For surfaces with more than two dimensions, it becomes downright mind-bogglingly difficult. And in fact, it turns out to be *hardest* to prove this for the 3-sphere. Nearly every famous mathematician of the 20th century took a stab at it, and all of them failed. (For example, Whitehead of the infamous Russell & Whitehead “Principia” published an incorrect proof in 1934.)
Why is it so hard?
——————
Visualizing the shapes of closed 2-manifolds is easy. They form familiar figures in three dimensional space. We can imagine grabbing them, twisting them, stretching them. We can easily visualize almost anything that you can do with a closed two-dimensional surface. So reasoning about them is very natural to us.
But what about a “surface” that is itself three dimensional, forming a figure that takes 4 dimensions. What does it look like? What does *stretching* it mean? What is does a hole in a 4-dimensional shape look like? How can I tell if a particular complicated figure is actually just something tied in knots to make it look complicated, or if it actually has holes in it? What are the possible shapes of things in 4, 5, 6 dimensions?
That’s basically the problem. The math of it is generally expressed rather differently, but what it comes down to is that we don’t have a good intuitive sense of what transformations and what shapes really work in more than three dimensions.

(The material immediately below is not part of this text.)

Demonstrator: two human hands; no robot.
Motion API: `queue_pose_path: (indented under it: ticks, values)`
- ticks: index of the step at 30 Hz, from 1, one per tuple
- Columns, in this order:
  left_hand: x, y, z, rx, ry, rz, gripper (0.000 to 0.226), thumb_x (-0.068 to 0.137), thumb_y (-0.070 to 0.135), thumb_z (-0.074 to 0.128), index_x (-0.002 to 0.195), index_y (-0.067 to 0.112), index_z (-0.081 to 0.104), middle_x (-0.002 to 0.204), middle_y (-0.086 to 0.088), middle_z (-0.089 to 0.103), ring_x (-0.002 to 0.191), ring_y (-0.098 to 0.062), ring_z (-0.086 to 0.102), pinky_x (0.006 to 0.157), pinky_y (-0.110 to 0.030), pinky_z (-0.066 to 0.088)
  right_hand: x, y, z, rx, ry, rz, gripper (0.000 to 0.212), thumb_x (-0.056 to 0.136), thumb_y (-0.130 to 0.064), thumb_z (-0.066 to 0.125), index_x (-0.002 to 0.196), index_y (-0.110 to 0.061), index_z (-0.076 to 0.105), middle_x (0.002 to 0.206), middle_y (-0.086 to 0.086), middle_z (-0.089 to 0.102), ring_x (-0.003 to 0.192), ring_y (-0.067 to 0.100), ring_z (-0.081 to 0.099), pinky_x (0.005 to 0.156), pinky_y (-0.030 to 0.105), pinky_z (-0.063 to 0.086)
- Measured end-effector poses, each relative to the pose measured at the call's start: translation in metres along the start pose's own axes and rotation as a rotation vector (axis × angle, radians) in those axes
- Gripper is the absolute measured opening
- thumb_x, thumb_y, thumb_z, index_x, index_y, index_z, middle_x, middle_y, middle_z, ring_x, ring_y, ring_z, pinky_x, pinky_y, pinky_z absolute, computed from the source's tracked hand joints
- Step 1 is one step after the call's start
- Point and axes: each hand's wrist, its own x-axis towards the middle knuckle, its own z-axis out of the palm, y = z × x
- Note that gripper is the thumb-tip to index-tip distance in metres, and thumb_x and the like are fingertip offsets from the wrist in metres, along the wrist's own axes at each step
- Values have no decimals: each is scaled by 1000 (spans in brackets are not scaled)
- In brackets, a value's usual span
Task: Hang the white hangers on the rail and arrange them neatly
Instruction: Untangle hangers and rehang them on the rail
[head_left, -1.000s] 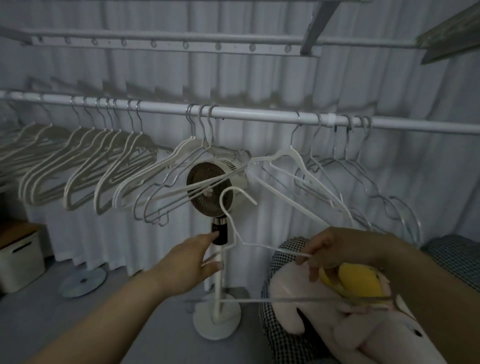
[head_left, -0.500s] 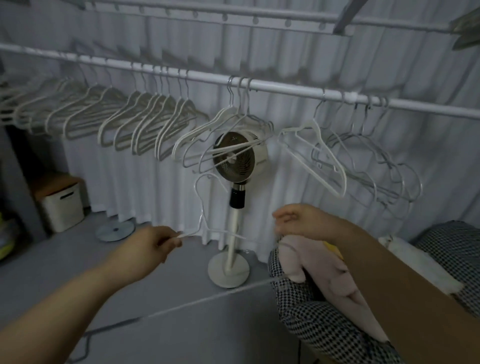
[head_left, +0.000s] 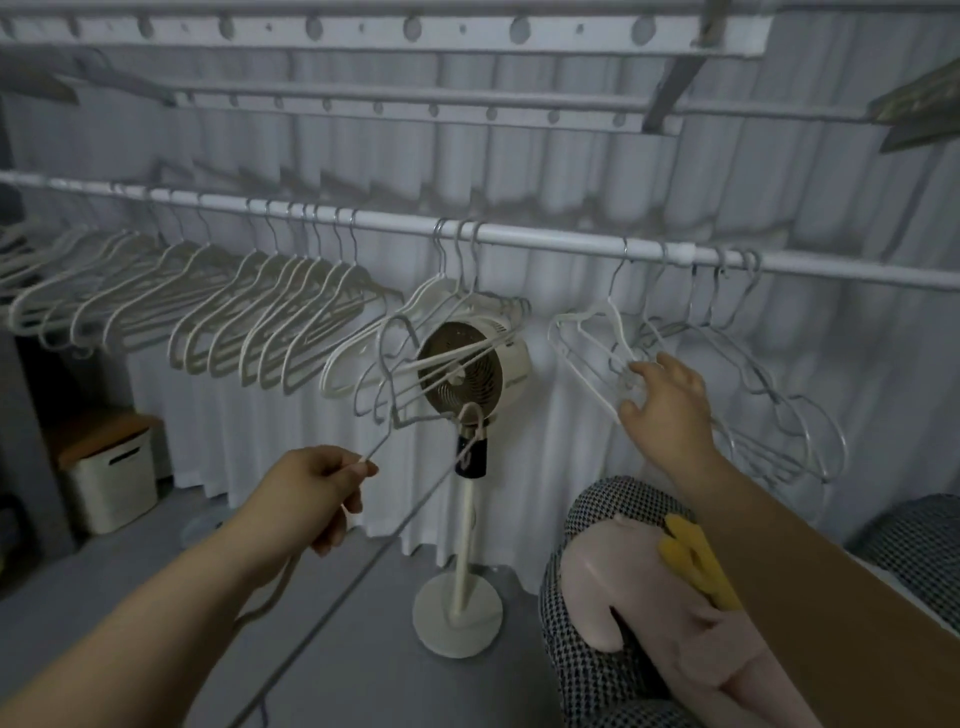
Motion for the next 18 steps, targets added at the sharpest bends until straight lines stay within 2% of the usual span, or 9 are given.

What’s the big deal lately?
——————————-
The conjecture was proved for all surfaces with seven or more dimensions in 1960. Five and six dimensions followed only two years later, proven in 1962. It took another 20 years to find a proof for 4 dimensions, which was finally done in 1982. Since 1982, the only open question was the 3- manifold. Was the Poincarė conjecture true for all dimensions?
There’s a million dollar reward for answer to that question with a correct proof; and each of the other proofs of the conjecture for higher dimensions won the mathematical equivalent of the Nobel Prize. So the rewards for figuring out the answer and proving it are enormous.
In 2003, a rather strange reclusive Russian mathematician named Grigory Perelman published a proof of a *stronger* version of the Poincarė conjecture under the incredibly obvious title “The Entropy Formula for the Ricci Flow and Its Geometric Application”.
It’s taken 3 years for people to work through the proof and all of its details in order to verify its correctness. In full detail, it’s over 1000 pages of meticulous mathematical proof, so verifying its correctness is not exactly trivial. But now, three years later, to the best of my knowledge, pretty much everyone is pretty well convinced of its correctness.
So what’s the basic idea of the proof? This is *so* far beyond my capabilities that it’s almost laughable for me to even attempt to explain it, but I’ll give it my best shot.
The Ricci flow is a mathematical transformation which effectively causes a *shrinking* action on a closed metric 3-surface. As it shrinks, it “pinches off” irregularities or kinks in the surface. The basic idea behind the proof is that it shows that the Ricci flow applied to metric 3-surfaces will shrink to a 3-sphere. The open question was about the kinks: will the Ricci flow eliminate all of them? Or are there structures that will *continually* generate kinks, so that the figure never reduces to a 3-sphere?
What Perelman did was show that all of the possible types of kinks in the Ricci flow of a closed metric 3-surface would eventually all disappear into either a 3-sphere, or a 3-surface with a hole.
So now that we’re convinced of the proof, and people are ready to start handing out the prizes, where’s Professor Perelman?
*No one knows*.
He’s a recluse. After the brief burst of fame when he first published his proof, he disappeared into the deep woods in the hinterlands of Russia. The speculation is that he has a cabin back there somewhere, but no one knows. No one knows where to find him, or how to get in touch with him.